I have a dataframe/tibble of 2 columns - customerID, productDescription. I want to keep a tidy dataset but find all pairs of items purchased for each customer.
My goal is to then create a tilemap displaying the frequency of purchase or each product combination. How would this be possible given a sample dataset such as below?

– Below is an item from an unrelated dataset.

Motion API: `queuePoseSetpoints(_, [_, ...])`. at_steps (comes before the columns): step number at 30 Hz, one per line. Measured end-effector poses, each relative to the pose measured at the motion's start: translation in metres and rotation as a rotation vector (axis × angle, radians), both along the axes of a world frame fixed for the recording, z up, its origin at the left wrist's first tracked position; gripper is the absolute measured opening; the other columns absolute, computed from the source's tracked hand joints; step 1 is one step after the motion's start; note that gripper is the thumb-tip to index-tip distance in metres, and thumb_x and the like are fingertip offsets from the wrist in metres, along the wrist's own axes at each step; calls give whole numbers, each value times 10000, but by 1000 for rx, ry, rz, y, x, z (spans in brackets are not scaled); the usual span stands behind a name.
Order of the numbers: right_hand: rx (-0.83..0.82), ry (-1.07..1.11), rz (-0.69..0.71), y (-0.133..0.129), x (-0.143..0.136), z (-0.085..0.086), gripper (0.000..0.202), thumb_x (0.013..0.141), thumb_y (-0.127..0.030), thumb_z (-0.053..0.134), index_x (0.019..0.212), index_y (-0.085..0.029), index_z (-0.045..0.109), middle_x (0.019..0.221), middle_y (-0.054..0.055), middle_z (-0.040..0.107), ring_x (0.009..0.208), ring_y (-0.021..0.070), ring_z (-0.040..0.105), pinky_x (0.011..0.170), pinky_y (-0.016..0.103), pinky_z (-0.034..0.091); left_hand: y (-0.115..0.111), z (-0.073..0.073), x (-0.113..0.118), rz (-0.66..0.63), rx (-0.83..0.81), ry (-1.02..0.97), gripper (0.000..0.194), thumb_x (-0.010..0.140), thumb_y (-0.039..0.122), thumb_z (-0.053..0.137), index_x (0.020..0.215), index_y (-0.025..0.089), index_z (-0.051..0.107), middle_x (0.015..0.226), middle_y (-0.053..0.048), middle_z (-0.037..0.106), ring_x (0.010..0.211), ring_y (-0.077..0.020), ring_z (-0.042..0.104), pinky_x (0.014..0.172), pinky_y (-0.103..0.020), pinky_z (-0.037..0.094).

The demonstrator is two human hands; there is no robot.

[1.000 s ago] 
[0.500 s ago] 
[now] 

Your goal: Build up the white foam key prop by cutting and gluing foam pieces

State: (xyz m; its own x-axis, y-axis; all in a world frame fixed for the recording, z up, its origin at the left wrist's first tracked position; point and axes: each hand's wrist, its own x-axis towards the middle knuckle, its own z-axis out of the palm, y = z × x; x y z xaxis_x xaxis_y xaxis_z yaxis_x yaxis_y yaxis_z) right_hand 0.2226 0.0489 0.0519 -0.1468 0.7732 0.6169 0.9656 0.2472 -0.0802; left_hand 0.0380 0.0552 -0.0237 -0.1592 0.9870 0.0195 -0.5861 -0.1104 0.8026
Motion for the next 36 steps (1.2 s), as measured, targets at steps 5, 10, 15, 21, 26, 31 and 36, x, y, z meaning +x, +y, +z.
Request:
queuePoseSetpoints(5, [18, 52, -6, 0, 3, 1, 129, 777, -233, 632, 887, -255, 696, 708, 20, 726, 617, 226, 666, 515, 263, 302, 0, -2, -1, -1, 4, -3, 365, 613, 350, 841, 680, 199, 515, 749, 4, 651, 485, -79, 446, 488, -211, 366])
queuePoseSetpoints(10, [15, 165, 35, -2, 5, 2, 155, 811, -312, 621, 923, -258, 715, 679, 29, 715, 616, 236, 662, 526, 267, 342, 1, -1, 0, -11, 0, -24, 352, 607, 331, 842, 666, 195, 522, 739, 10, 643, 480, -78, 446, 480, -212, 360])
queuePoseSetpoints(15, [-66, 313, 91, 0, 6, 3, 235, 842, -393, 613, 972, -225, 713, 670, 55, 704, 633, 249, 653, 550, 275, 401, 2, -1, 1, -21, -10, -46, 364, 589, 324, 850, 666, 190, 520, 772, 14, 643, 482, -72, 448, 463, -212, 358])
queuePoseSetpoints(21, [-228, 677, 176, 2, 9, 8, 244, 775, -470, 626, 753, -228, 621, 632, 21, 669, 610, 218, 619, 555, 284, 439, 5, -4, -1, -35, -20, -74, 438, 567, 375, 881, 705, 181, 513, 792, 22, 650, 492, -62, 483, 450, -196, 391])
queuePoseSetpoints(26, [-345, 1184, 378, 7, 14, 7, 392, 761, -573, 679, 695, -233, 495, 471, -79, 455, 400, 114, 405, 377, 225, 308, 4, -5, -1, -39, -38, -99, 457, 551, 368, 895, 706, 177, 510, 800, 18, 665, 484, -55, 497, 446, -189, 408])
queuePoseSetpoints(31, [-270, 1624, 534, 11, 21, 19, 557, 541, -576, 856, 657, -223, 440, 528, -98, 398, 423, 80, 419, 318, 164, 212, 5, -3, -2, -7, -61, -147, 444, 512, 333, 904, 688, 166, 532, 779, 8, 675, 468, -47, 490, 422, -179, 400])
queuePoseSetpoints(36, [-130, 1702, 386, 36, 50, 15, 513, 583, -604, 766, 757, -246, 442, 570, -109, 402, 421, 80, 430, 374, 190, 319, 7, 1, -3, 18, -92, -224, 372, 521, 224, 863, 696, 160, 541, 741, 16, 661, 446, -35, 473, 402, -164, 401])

Please note I do not want a column separating each purchase by comma - I only want 2 products showing as pairs. These pairs will be made up of all possible combinations of products bought by a unique ID
Data:
> dput(df)
structure(list(ID = structure(c(3L, 3L, 3L, 3L, 1L, 1L, 1L, 2L,
2L), .Label = c("abc", "def", "xyz"), class = "factor"), Product = structure(c(1L,
3L, 4L, 5L, 1L, 2L, 4L, 2L, 3L), .Label = c("Product1", "Product3",
"Product4", "Product5", "Product7"), class = "factor")), .Names = c("ID",
"Product"), row.names = c(NA, -9L), class = "data.frame")
> df
ID Product
1 xyz Product1
2 xyz Product4
3 xyz Product5
4 xyz Product7
5 abc Product1
6 abc Product3
7 abc Product5
8 def Product3
9 def Product4
What I would like to see:
Data:
> df
ID Product ProductPair
1 xyz Product1 Product1
2 xyz Product1 Product4
3 xyz Product1 Product5
4 xyz Product1 Product7
5 xyz Product4 Product1
6 xyz Product4 Product4
7 xyz Product4 Product5
8 xyz Product4 Product7
9 xyz Product5 Product1
10 xyz Product5 Product4
11 xyz Product5 Product5
12 xyz Product5 Product7
13 xyz Product7 Product1
14 xyz Product7 Product4
15 xyz Product7 Product5
16 xyz Product7 Product7
Note that here we have 4 products bought by xyz
, and a combination of 2 gives us 4^2 possible combinations of products.